===== Provided material =====

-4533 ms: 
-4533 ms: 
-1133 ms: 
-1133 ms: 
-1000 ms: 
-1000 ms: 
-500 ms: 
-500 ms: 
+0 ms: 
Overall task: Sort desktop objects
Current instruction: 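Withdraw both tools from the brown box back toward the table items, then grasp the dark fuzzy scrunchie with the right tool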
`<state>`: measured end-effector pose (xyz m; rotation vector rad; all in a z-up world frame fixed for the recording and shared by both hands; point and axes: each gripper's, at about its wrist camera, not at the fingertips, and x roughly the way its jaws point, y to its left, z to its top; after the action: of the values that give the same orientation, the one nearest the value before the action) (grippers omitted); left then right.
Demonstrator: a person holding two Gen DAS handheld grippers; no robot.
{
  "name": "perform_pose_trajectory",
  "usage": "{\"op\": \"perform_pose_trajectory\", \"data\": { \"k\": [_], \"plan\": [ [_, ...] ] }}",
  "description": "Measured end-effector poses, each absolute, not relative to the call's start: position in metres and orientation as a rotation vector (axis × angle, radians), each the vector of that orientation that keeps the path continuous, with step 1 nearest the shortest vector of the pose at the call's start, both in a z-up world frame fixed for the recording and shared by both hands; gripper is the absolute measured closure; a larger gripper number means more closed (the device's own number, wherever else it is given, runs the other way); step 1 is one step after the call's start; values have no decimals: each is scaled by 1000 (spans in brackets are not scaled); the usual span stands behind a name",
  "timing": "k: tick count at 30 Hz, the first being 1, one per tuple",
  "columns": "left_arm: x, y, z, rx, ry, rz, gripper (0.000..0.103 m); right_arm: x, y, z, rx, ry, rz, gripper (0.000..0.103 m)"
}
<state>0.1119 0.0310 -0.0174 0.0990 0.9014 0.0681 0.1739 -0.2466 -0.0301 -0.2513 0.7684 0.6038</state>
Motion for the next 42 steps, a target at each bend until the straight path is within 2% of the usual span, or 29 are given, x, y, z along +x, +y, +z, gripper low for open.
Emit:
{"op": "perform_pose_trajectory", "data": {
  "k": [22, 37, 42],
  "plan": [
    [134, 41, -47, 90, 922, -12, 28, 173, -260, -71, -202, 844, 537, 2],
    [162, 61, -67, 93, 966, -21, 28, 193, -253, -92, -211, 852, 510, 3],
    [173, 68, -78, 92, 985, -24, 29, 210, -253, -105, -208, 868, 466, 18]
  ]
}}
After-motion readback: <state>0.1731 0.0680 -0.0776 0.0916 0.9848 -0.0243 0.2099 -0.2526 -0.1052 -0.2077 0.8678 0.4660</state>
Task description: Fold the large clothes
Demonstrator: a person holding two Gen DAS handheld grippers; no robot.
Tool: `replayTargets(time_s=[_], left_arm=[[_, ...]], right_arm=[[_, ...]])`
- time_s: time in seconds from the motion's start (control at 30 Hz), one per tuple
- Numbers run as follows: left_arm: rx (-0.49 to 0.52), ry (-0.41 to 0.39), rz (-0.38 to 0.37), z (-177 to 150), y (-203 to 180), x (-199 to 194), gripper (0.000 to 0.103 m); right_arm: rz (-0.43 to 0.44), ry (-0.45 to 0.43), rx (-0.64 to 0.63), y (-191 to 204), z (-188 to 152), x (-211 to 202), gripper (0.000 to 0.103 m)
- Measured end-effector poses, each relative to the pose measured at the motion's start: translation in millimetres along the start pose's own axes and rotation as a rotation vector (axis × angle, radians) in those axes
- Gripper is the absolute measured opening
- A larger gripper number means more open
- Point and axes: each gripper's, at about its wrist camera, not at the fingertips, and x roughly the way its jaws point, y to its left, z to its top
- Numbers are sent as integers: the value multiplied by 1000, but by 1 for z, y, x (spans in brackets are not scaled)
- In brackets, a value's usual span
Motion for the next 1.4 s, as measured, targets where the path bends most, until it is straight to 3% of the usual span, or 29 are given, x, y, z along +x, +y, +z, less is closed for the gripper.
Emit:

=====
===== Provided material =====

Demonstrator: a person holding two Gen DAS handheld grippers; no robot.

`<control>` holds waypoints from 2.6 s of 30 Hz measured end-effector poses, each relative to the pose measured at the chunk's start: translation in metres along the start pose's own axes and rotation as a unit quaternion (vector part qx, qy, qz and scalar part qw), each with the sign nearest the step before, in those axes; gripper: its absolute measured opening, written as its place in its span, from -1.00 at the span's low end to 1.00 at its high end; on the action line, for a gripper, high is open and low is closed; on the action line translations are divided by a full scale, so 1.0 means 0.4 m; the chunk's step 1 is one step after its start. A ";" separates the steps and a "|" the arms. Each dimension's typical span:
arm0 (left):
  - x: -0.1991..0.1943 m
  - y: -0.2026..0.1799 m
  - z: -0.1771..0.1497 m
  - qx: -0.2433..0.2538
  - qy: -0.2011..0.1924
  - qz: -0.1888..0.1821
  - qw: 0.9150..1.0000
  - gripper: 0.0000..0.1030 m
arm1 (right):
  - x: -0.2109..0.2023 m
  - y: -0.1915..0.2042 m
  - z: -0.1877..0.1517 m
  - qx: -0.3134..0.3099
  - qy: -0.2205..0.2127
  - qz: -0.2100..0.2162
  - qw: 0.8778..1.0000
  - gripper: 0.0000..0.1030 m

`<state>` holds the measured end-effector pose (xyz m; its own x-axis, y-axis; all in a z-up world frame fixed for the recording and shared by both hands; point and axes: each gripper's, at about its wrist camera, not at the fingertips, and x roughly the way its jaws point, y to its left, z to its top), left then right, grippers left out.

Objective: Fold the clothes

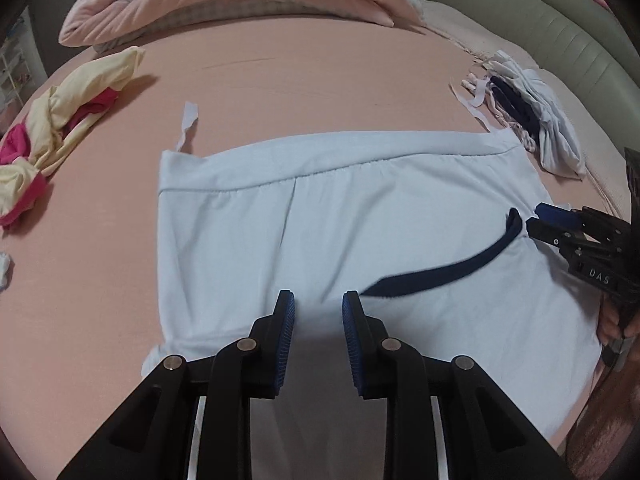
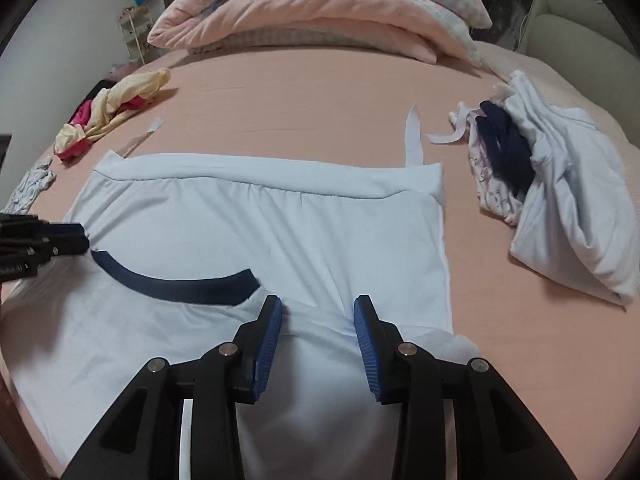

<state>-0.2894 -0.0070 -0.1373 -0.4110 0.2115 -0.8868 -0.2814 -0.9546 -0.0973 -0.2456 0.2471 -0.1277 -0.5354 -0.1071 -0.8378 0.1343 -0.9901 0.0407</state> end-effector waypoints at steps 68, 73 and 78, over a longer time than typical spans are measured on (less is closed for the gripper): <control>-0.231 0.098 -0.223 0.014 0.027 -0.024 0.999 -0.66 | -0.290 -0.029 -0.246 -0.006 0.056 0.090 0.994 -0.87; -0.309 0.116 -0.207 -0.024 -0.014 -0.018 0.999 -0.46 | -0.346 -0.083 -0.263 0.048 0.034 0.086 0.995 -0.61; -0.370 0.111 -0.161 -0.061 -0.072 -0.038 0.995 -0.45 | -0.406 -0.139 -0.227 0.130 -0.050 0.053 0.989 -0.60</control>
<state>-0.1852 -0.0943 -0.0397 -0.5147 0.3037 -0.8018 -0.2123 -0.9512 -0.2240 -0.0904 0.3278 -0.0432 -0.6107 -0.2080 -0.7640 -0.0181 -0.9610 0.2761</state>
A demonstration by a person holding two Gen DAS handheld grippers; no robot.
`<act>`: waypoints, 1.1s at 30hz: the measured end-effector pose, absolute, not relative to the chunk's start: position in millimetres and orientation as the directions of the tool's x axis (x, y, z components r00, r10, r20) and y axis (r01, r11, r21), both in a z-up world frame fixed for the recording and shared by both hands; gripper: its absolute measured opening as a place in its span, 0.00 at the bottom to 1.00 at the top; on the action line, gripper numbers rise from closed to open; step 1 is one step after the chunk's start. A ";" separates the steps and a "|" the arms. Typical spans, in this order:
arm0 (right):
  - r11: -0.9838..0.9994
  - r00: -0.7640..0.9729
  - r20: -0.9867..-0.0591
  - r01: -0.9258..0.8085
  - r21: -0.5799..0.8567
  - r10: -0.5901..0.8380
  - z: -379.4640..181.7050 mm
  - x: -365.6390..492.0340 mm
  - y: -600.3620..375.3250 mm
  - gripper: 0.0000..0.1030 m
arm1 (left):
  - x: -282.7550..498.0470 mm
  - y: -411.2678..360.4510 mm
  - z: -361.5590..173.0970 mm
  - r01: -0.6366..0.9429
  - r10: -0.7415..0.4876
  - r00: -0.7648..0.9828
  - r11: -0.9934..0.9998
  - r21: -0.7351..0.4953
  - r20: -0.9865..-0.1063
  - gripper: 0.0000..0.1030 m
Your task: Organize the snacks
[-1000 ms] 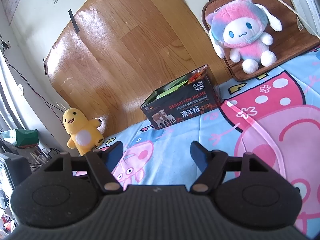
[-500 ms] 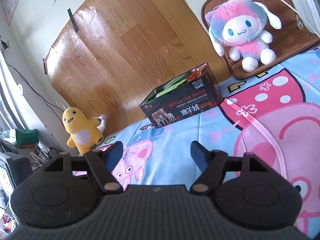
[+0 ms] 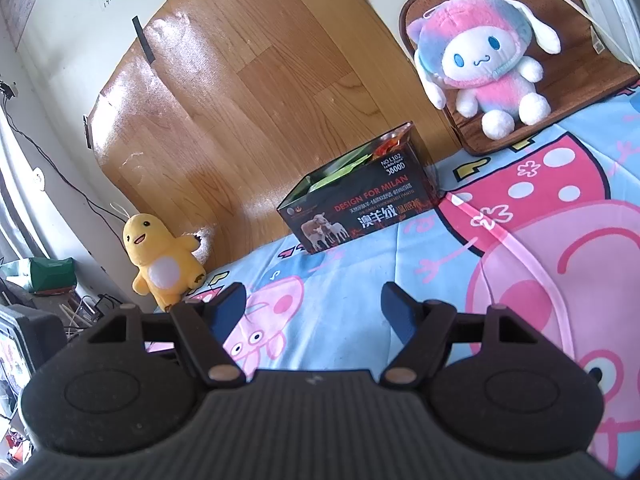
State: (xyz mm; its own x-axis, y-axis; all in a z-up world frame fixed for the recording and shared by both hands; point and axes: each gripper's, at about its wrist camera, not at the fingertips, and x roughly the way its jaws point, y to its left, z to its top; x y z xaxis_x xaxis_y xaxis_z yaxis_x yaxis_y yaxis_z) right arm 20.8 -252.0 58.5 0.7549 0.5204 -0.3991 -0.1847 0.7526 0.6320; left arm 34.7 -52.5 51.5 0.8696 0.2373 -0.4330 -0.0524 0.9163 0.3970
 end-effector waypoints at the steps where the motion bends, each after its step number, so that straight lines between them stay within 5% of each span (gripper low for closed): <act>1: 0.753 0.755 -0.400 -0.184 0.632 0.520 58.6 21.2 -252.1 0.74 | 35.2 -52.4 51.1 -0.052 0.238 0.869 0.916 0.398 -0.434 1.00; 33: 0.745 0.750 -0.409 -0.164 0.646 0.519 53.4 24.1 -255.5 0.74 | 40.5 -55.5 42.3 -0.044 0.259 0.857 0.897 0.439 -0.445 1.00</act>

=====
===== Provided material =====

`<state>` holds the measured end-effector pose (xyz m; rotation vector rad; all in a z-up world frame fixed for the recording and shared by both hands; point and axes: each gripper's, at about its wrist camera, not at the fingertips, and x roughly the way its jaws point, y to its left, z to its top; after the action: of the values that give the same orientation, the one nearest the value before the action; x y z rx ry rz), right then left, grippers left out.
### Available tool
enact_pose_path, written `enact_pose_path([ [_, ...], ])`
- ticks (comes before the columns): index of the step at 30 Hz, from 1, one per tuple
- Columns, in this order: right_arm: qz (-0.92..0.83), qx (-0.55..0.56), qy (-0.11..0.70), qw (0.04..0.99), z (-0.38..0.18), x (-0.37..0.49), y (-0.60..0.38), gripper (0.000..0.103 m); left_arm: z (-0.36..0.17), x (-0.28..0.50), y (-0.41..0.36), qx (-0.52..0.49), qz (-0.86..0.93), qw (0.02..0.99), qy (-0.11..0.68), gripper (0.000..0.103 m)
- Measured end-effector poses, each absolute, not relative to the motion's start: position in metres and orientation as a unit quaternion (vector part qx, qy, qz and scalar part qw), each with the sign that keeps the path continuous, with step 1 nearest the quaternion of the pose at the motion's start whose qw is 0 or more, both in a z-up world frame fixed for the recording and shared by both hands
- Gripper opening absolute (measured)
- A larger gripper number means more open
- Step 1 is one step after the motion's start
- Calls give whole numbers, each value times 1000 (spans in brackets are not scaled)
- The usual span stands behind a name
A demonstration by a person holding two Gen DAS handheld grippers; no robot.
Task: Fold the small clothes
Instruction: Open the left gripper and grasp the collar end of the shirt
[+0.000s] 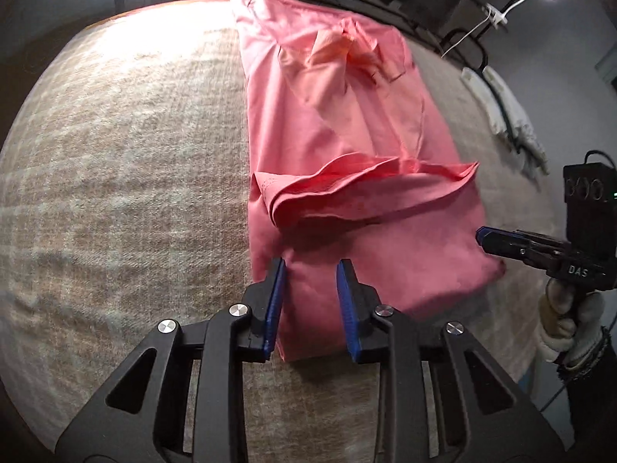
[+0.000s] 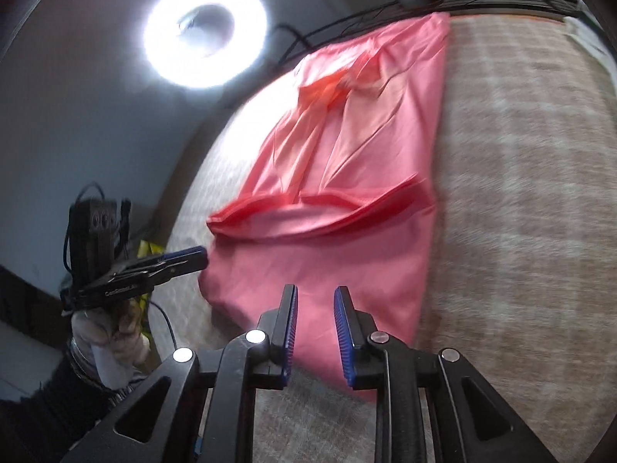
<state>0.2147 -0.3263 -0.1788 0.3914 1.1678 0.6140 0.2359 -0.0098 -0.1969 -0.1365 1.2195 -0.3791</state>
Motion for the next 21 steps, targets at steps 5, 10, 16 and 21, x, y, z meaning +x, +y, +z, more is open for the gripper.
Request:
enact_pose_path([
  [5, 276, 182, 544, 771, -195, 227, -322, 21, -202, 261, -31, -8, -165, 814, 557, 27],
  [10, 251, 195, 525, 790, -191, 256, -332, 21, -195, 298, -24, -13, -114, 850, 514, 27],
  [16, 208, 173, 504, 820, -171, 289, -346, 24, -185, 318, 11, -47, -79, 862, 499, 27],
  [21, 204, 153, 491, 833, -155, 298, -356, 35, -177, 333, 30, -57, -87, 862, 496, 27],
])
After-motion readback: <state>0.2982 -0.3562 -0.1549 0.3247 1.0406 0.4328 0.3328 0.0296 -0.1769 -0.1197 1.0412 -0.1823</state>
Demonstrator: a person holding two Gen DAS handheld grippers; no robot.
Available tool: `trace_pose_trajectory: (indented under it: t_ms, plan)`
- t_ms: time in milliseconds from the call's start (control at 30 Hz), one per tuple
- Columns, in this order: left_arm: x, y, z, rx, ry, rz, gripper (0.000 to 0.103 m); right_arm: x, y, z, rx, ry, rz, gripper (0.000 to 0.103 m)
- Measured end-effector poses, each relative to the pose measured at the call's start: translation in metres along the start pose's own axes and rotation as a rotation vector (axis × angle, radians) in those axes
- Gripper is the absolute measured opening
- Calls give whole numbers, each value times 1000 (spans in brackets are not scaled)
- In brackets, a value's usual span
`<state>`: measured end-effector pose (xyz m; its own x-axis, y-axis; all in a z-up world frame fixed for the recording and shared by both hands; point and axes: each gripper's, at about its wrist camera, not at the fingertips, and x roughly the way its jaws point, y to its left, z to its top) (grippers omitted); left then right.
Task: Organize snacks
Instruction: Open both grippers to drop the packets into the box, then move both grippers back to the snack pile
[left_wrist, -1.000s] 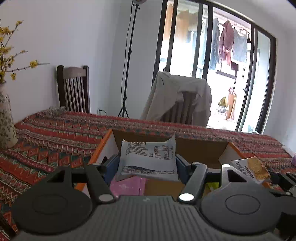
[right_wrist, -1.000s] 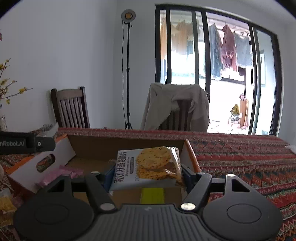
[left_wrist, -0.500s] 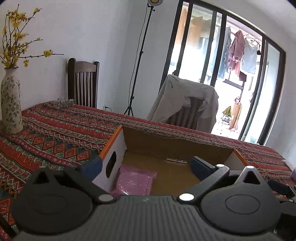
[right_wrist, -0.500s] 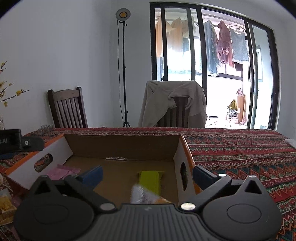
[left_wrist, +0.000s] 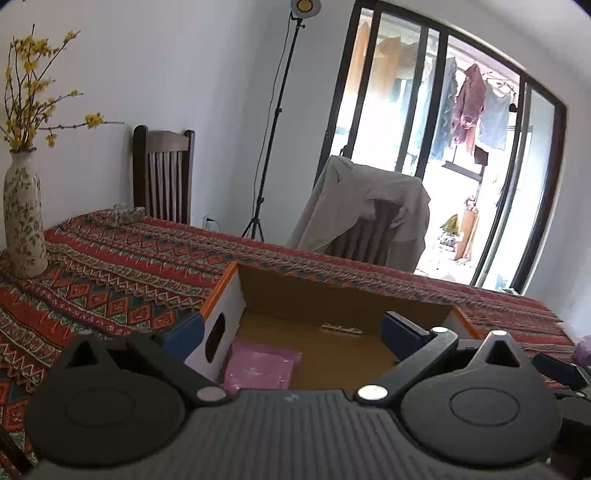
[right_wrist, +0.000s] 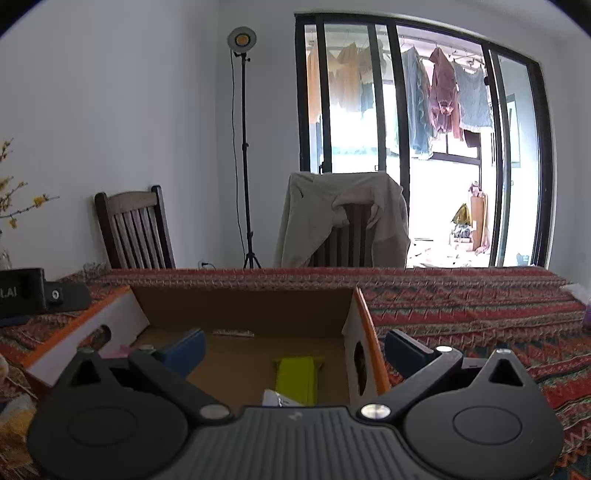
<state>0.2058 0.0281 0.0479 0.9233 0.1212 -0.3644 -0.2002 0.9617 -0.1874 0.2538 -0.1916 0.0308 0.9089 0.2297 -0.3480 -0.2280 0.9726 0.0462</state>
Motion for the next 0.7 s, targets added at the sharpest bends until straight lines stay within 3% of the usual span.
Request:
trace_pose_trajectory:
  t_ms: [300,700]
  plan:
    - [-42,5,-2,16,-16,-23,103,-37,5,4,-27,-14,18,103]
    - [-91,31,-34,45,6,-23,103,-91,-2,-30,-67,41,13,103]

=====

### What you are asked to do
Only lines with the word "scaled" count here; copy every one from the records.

### Response area
  "description": "Measured end-effector poses, each absolute, not relative to the call's start: position in metres and orientation as a rotation vector (axis × angle, radians), each the vector of that orientation that keeps the path continuous, with step 1 nearest the shortest vector of the pose at the call's start, both in a z-up world frame fixed for the recording and shared by both hands; gripper is the absolute measured closure; a larger gripper number means more closed (the device's own number, wherever else it is given, runs the other way); step 1 is one step after the call's start; values have no decimals: each is scaled by 1000 (spans in brackets are not scaled); the usual span stands behind a name",
- Numbers are sent as integers: the value multiplied by 1000, but by 1 for z, y, x (spans in brackets are not scaled)
- Calls give whole numbers, each value times 1000 (spans in brackets are not scaled)
- Calls give whole numbers, each value times 1000 (spans in brackets are not scaled)

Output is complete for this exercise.